Going to Villa at Polo Towers check-in on Feb. 3(friday) staying in the full one-bedroom. Where are the best rooms or does it even matter. Going to Vegas to watch the Super Bowl. Any suggestions where would be the best place to watch.
Thanks Everyone


----------



## cluemeister (Jan 19, 2006)

*Screen size restriction*

I think the NFL has cracked down on Vegas Super Bowl gatherings, and restricted the size of screens that can show the Super Bowl at a casino. I think it can't be anything bigger than 55" or so.

I know that sounds absurd, but I think there's a power struggle going on between the NFL and casinos.  Because so much money is bet on the Super Bowl, the casinos have agreed to the NFL's terms. 

Perhaps you could call the sports book at a strip casino and confirm this information.  

Maybe some restaurants will be showing the game on a really big screen?


----------



## DeniseM (Jan 19, 2006)

Have you read the Polo Towers reviews?  It's not a horrible place, and it's clean, but some of the units are really out-dated and worn out.  Polo Towers assigns your room based on check-in day.  Depending on the day, you are assigned to a certain tower, and that seems to be set in stone.


----------



## timesharejunkie4 (Jan 20, 2006)

DeniseM said:
			
		

> Have you read the Polo Towers reviews?  It's not a horrible place, and it's clean, but some of the units are really out-dated and worn out.  Polo Towers assigns your room based on check-in day.  Depending on the day, you are assigned to a certain tower, and that seems to be set in stone.


You are staying in the Villas which is the newest part of PT and is not outdated. These units face away from the strip. You may want to check with the resort, they may have some type of super bowl party in the bar on the 19th floor. You might also want to check out the Brew Pub at the Monte Carlo which is across the street. They have tons of TVs and we did go over there a few years back for the conference title games.


----------



## cluemeister (Jan 20, 2006)

*Shot of Polo Towers*

Here's a satellite shot of Polo Towers from Google Earth.  The Las Vegas strip runs vertically in the image on the left, and Polo Towers is the "H" shaped building center right. You can see the pool on the roof.

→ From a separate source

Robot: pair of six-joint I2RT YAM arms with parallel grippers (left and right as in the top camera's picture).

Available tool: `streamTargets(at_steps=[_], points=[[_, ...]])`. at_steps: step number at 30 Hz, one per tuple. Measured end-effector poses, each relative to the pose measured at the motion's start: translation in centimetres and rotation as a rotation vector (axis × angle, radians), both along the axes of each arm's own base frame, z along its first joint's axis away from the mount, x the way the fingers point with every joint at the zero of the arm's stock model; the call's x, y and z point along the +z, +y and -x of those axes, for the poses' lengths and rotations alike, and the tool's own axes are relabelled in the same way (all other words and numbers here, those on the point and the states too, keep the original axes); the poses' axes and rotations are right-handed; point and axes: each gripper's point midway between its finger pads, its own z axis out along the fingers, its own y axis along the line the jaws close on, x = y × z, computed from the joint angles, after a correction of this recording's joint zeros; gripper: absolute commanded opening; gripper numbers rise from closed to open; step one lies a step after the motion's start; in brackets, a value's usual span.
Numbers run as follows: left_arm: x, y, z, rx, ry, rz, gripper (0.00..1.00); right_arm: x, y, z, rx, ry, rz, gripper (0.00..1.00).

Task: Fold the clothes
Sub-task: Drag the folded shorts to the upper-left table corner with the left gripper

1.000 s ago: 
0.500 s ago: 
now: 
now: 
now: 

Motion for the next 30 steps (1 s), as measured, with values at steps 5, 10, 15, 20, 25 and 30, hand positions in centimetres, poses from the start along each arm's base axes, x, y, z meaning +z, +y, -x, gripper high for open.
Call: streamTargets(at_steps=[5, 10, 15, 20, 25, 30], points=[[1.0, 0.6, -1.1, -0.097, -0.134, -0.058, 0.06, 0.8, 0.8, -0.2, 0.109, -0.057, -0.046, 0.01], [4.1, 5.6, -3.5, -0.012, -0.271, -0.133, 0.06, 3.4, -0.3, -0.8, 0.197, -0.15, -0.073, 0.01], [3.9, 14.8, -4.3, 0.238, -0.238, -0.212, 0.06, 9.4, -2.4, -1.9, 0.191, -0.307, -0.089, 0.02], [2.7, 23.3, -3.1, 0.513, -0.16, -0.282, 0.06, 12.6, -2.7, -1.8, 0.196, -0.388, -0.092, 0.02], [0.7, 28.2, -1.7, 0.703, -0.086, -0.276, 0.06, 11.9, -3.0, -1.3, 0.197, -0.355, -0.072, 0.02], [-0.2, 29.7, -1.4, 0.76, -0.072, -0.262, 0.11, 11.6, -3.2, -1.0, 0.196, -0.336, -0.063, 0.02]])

The right vertical leg of the "H" is the Villas tower (tower 3).  As you can see, any room in this tower facing east has no strip view.  Some rooms facing west would have a strip view, depending on how high up you are.

Of course, some of the reviews warn about being in a a room close to the 5 AM garbage truck trash pick up, so I would check the Polo Towers reviews on TUG to avoid those rooms.

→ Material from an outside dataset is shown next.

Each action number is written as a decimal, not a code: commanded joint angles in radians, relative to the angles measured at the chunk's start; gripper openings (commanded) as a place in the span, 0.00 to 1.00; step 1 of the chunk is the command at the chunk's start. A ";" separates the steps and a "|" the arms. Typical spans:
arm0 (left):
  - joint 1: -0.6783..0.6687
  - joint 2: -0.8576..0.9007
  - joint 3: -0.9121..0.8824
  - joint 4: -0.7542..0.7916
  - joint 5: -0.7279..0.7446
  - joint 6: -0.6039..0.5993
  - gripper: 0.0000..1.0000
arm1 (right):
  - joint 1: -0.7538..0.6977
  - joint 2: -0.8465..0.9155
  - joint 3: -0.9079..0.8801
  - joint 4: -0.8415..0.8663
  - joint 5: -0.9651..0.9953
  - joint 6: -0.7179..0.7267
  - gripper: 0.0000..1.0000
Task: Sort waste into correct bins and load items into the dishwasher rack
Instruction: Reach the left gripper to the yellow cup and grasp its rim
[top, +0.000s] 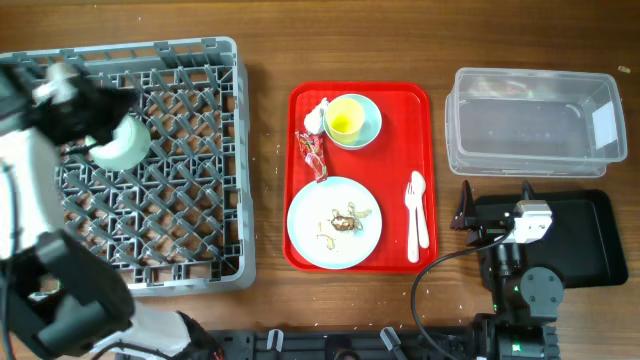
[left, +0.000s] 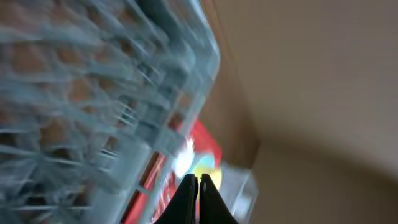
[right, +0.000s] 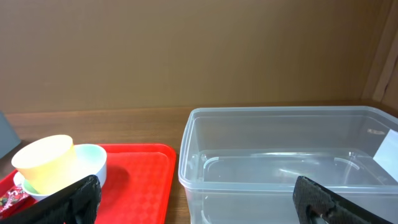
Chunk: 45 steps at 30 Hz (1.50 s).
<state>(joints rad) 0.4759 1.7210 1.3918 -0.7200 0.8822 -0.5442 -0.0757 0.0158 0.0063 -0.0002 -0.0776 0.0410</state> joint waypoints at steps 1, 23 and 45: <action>-0.340 -0.032 -0.006 -0.001 -0.122 0.105 0.05 | -0.004 -0.002 -0.001 0.002 0.010 0.012 1.00; -1.201 0.241 -0.006 0.437 -1.082 0.406 0.57 | -0.004 -0.002 -0.001 0.002 0.010 0.012 1.00; -1.184 0.062 0.026 0.414 -1.081 0.326 0.04 | -0.004 -0.002 -0.001 0.002 0.010 0.012 1.00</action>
<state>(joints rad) -0.7296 1.9480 1.3884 -0.3153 -0.1867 -0.1532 -0.0757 0.0166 0.0063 -0.0002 -0.0776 0.0410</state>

One of the key differences of the Villas compared to the Suites, in addition to improved room layout and newer decor, is that no one owns a fixed week and unit.  The units float.  My recommendation is early check in with a specific request for floor and viewing direction.  Staying in a west facing high floor could get you views of Aladdin and Bellagio to the north, or MGM/NY, NY to the south.  You can try out Google Earth yourself to see these incredible images.

Again, I recommend reading TUG reviews to find the best range of rooms.  Tripadvisor also has some good Polo Towers reviews.


----------



## dougp26364 (Jan 21, 2006)

We own at the Villa's and a unit in the Suites. We haven't spent a night in the Suites in probably three years or so. However, the Villa's are still very nice, not outdated and not worn out, although some of the furniture was showing a little wear the last time we were there in March of 2004.

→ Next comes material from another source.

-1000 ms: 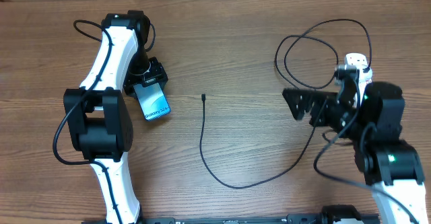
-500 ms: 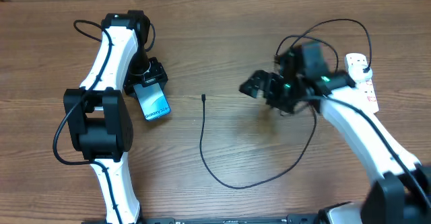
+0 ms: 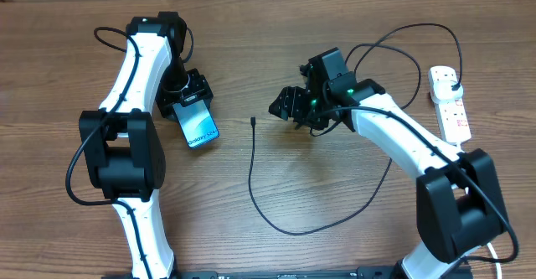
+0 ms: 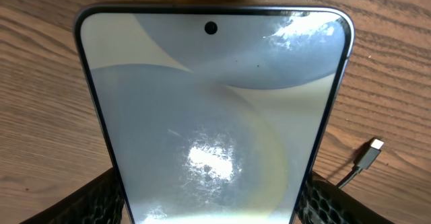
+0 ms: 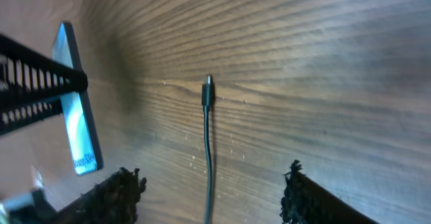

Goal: Plug charger to phone and switch on socket
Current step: 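Move the right gripper left toward the USB-C cable end, then grasp the USB-C cable end with the right gripper and lift it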

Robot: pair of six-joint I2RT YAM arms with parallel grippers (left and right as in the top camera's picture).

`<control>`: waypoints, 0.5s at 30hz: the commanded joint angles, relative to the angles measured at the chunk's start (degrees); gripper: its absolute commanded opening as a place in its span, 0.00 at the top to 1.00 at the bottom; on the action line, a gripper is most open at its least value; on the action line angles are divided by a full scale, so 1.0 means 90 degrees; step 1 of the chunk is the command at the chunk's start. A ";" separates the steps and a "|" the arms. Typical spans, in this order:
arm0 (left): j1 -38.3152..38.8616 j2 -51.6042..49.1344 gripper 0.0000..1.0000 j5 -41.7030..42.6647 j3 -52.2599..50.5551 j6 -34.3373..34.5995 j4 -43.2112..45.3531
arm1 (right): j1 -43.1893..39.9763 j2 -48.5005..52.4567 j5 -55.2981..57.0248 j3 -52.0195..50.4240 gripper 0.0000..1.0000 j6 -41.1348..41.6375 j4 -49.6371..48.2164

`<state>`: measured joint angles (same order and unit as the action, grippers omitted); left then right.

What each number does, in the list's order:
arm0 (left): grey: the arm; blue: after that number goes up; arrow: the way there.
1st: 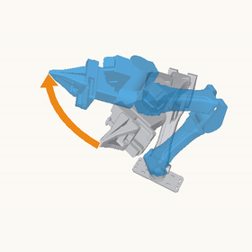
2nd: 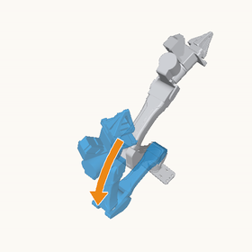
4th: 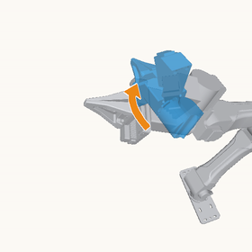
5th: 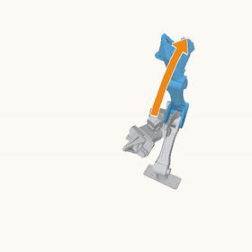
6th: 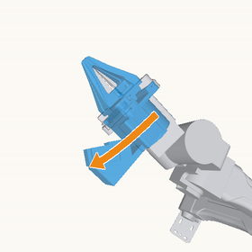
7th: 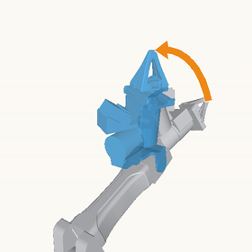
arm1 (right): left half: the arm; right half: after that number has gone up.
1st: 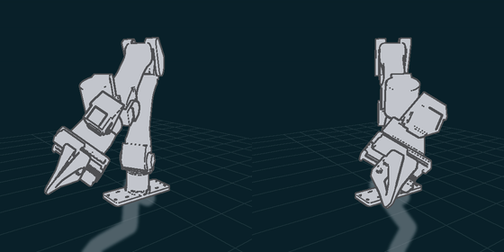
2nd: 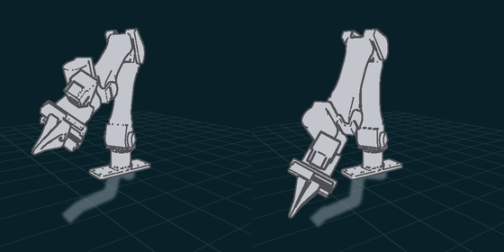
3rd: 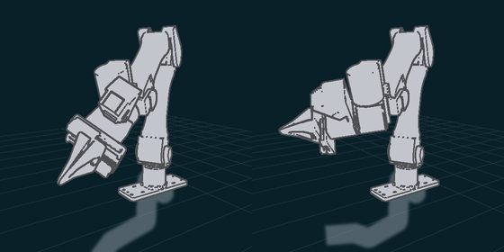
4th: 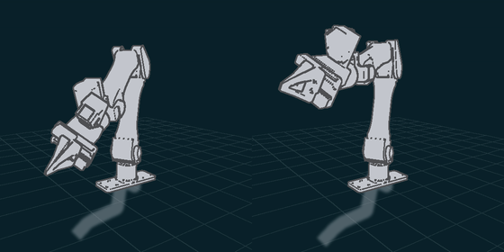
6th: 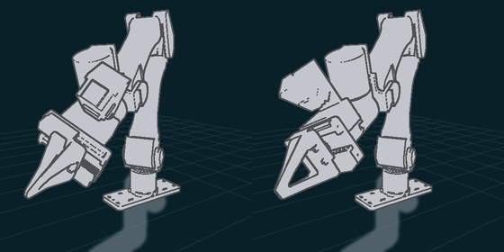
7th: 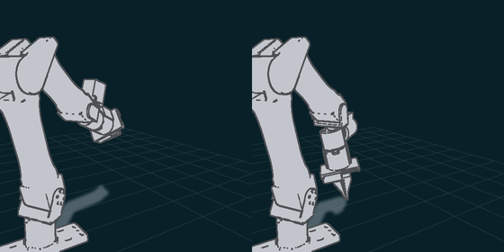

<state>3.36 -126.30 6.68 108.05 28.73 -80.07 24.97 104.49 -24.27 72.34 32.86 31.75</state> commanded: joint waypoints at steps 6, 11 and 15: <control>-0.0248 0.0041 0.37 0.0097 0.0143 0.0410 0.0146 | 0.0321 0.0265 0.0148 0.0104 0.45 0.0022 -0.0321; -0.0469 0.0041 0.37 0.0092 0.0143 0.0476 0.0209 | 0.0461 0.0338 0.0223 0.0078 0.46 0.0041 -0.0517; -0.0682 0.0041 0.37 0.0095 0.0143 0.0476 0.0257 | 0.0726 0.0653 0.0243 0.0078 0.47 0.0041 -0.0782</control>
<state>-1.48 -126.30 6.87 108.05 31.73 -77.95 29.65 107.94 -22.81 72.34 33.04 25.36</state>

As for room selection anything other than an west facing room (towards the strip) at the North end of the tower. That's the end that get's the early morning wake up call from the trash trucks. It's also the end that's above the kiddie splash park. However, that end would have the view of the Bellagio and Aladdin, which is a very nice view. 

On the south end of the tower, if you end up facing west, you'll have a view of the MGM and NYNY. It's really a pretty decent view IMO. You'll also have a view into the suites units right across from you. Some people forget that there are rooms directly across that can SEE into the units. I saw a little more than some young ladies probably intended a couple of times. The wife could always tell when it happened because it was the only time I'd drop my drink out of my hand.  In other words, don't forget to close your window when you're getting dressed.

Our favorite location in the past has been the east facing rooms, high floor (facing the mountains). I'm not sure how great the view would be anymore now that Marriott is putting up their TS and the MGM is building a condo unit of their own. It could be much of the view is obscured by the construction work.

I have some pictures of Polo Towers, both the suite's and villa's, at http://community.webshots.com/album/189444515JrRAxF


----------